Prompt: Your response must be made up of each line in the data below that contains the string "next".

+++

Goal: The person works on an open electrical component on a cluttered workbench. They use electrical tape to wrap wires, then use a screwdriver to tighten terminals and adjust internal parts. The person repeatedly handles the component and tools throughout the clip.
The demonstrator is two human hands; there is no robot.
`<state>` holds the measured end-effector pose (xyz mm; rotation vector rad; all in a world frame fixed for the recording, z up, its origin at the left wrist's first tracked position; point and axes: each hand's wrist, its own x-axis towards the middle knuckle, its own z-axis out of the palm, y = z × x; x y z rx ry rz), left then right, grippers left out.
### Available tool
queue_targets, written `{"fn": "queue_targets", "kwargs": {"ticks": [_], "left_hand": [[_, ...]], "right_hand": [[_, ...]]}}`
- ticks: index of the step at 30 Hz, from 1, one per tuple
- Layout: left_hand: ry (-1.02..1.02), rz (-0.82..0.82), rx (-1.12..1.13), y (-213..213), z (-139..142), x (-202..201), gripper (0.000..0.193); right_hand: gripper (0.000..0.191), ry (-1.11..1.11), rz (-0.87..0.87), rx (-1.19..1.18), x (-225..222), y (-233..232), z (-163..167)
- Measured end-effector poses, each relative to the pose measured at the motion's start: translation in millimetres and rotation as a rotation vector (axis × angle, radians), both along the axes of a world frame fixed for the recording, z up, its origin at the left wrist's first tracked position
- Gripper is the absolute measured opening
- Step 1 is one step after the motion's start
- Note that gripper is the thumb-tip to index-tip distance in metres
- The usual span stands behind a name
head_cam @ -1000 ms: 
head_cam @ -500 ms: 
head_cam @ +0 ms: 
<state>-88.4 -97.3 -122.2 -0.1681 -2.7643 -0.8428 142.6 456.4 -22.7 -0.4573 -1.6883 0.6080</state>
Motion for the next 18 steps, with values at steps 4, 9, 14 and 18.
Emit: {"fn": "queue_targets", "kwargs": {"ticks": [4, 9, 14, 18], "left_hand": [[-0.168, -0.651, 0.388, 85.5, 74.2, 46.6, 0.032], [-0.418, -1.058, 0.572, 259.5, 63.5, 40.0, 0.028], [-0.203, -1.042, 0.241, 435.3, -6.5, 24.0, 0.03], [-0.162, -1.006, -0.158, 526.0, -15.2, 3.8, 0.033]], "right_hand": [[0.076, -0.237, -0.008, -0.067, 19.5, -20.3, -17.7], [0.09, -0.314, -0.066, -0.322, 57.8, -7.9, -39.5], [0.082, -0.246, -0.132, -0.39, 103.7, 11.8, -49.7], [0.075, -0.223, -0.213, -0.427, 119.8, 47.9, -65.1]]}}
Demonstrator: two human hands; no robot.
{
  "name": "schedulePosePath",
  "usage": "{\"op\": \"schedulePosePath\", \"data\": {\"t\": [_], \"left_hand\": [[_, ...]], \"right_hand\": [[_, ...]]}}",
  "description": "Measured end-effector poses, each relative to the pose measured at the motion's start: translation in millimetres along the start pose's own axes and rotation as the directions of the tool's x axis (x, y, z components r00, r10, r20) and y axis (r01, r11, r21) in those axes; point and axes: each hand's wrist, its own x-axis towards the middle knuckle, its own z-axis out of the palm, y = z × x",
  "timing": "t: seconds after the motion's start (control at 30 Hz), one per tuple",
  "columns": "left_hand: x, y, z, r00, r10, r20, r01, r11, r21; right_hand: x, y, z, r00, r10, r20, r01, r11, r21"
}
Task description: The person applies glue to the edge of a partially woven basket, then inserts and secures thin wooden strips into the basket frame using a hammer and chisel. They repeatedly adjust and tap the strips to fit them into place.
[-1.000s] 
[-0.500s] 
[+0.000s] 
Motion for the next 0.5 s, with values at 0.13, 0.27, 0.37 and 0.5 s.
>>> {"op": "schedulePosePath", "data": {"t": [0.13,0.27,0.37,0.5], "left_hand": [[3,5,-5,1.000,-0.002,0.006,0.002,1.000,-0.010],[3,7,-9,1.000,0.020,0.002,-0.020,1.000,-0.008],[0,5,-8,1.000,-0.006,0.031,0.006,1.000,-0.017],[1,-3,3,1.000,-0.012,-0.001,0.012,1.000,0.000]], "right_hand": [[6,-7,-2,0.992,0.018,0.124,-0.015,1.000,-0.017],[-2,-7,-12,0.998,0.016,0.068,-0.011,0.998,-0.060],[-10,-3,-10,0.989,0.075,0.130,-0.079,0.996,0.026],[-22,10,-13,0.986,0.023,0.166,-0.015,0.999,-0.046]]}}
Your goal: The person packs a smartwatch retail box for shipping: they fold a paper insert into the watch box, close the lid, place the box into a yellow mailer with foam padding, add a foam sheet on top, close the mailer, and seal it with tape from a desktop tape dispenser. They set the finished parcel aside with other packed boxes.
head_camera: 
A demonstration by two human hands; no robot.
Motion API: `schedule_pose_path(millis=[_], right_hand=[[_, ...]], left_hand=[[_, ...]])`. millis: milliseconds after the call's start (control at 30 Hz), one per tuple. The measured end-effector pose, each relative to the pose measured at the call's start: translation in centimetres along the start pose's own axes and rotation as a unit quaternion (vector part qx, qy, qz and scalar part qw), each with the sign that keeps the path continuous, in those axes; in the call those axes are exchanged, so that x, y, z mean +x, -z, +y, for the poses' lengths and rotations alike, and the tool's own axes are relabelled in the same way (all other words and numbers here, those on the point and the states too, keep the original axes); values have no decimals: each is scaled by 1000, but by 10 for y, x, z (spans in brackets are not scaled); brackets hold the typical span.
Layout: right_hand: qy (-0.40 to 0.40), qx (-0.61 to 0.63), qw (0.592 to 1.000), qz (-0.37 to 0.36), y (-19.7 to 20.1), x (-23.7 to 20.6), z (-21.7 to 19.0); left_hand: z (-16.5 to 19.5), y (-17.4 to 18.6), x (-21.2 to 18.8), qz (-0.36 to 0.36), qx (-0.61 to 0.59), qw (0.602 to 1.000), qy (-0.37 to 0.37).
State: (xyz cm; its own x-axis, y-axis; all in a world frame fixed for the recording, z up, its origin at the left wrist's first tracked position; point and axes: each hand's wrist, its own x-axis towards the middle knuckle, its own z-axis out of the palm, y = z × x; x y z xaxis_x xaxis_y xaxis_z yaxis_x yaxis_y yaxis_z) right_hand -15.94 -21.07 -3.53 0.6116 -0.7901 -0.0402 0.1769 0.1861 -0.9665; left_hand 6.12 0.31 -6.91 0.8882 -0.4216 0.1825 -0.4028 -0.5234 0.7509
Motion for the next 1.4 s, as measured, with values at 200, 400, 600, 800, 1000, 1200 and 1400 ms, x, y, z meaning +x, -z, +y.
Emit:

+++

Your solution:
Motion for the next 18 steps, with values at steps 4, 9, 14 and 18.
Motion for the next 0.5 s, with values at 0.13, 0.27, 0.37 and 0.5 s.
Motion for the next 1.4 s, as measured, with values at 200, 400, 600, 800, 1000, 1200 and 1400 ms, x, y, z meaning +x, -z, +y.

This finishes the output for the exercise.